On Tuesday, sharing data company Clearspring announced the acquisition of Xgraph, a “data science company focused on modeling and monetizing the web-wide social graph.” Read the release.
Clearspring CEO Ramsey McGrory discussed the acquisition and its implications.
AdExchanger.com: Why was this be the right time to buy XGraph? What was going on at Clearspring that made it the right time?
RM: There’s a lot happening in the industry and at Clearspring. We are in a triple growth market: Digital is a growth market within advertising. And then within digital, we have social and data‑driven audience markets exploding, both for advertising and for content management. Clearspring is at the nexus of these growth markets and growing ourselves. We acquired Xgraph for its data science technology and deep executive team.
If you look at the ad serving space in 2007, in the span of a year, all of the ad serving companies were acquired. And since that point, those different players – Google, and the combination of Yahoo, Microsoft, and AOL, even more recently MediaOcean – are competing to build the tech stack and to consolidate media into their marketplaces. If you play that forward and they’re successful, we will have three very large media marketplaces that need a massive amount of data to enable smart buying and selling. There are very few ‘big data’ players who can help them do this.
There are three fundamental data driven questions: a) what data do you have, b) how do you activate it, and c) with whom do you partner? Clearspring now has the largest multi-graph platform, a sciences team, and our partners are inviting us to help them activate it – for research, planning, targeting, measurement on the advertising side and content sharing and custom content management on the publisher side.

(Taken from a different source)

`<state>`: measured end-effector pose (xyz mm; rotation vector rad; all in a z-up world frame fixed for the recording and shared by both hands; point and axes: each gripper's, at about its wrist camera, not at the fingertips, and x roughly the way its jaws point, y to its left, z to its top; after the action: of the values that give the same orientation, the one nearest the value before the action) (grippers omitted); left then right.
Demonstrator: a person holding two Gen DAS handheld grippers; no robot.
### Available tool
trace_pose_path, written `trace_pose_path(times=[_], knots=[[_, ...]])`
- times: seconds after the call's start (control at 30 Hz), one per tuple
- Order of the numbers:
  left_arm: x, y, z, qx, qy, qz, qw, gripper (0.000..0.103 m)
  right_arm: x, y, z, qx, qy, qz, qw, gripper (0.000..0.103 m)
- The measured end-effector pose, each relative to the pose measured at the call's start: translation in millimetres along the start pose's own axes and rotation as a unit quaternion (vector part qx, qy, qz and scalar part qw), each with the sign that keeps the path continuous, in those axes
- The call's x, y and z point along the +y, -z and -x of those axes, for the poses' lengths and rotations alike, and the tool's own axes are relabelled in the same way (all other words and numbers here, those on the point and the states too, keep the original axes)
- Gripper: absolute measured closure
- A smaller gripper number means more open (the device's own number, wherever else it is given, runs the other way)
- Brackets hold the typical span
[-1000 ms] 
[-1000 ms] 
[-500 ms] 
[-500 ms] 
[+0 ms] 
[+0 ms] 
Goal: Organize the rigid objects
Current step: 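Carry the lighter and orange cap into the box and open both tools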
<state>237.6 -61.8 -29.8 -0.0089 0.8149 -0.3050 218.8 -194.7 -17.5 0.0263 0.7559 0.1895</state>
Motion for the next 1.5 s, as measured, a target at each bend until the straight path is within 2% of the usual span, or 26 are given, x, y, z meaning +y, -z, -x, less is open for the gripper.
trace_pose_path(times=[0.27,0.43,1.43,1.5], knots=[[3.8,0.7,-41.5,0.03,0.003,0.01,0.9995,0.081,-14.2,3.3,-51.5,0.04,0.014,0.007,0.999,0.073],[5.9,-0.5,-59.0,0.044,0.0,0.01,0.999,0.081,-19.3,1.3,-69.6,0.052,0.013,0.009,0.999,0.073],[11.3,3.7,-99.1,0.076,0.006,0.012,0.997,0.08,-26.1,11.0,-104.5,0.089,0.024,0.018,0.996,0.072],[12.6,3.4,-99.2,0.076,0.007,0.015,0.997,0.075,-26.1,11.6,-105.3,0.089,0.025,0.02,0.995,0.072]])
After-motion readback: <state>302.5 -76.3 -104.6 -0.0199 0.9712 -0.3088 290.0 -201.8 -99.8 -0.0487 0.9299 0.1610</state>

What exactly is the multi-graph?
‘Multi-graph’ means that we have several axes of data – from search, brand affinity, intent and several forms of social data that we leverage to build a multi-dimensional understanding of how an audience is connected. The social graph has proven to be a powerful platform, but this single graph only represents one dimension of how we are connected to one another. There are multiple dimensions of a user that can be important. XGraph not only models social connections, but also multiple other types of connections. This is a very powerful idea.
What happens to the Xgraph team?
Everyone’s coming over, it’s 15 people. They’re a New York‑based company. Of the four founders, two are in New York, two are in Silicon Valley. The two out west are former Yahoos and both are Stanford PhDs with strong data science backgrounds. One’s got a PhD in Mathematics, the other has a PhD in Organizational Behavior. They were also the two data scientists that ran Yahoo’s first-ever social targeting tests in 2006 – well before social was a hot topic. The two east coast founders are also long time execs in the industry. They previously built Solbright (now part of Operative) and have been working together since founding that company 1997.
Collectively, the XGraph team has spent the last three years building out this data science technology and understanding. Their unique insight three years ago was that “graph data” is about more than just social graphs, hence the XGraph name.
AdExchanger.com: What do you think this means for other ad networks and demand‑side platforms in the industry? What’s in it for them here, with this combination?
I can’t speak to what ad nets or DSPs will do, but we’re focused on continuing to build great publisher functionality – such as more innovative ways to improve social sharing and analytics and beyond in our AddThis product. On the advertising side, we’re looking to apply our multi-graph platform for publishers, marketers and agencies. Our focus is on figuring out how the integration happens in order for buyers and sellers to take advantage of the assets that we’ve developed, assets in terms of the underlying data set and then our understanding of applying the multi‑graph to marketing.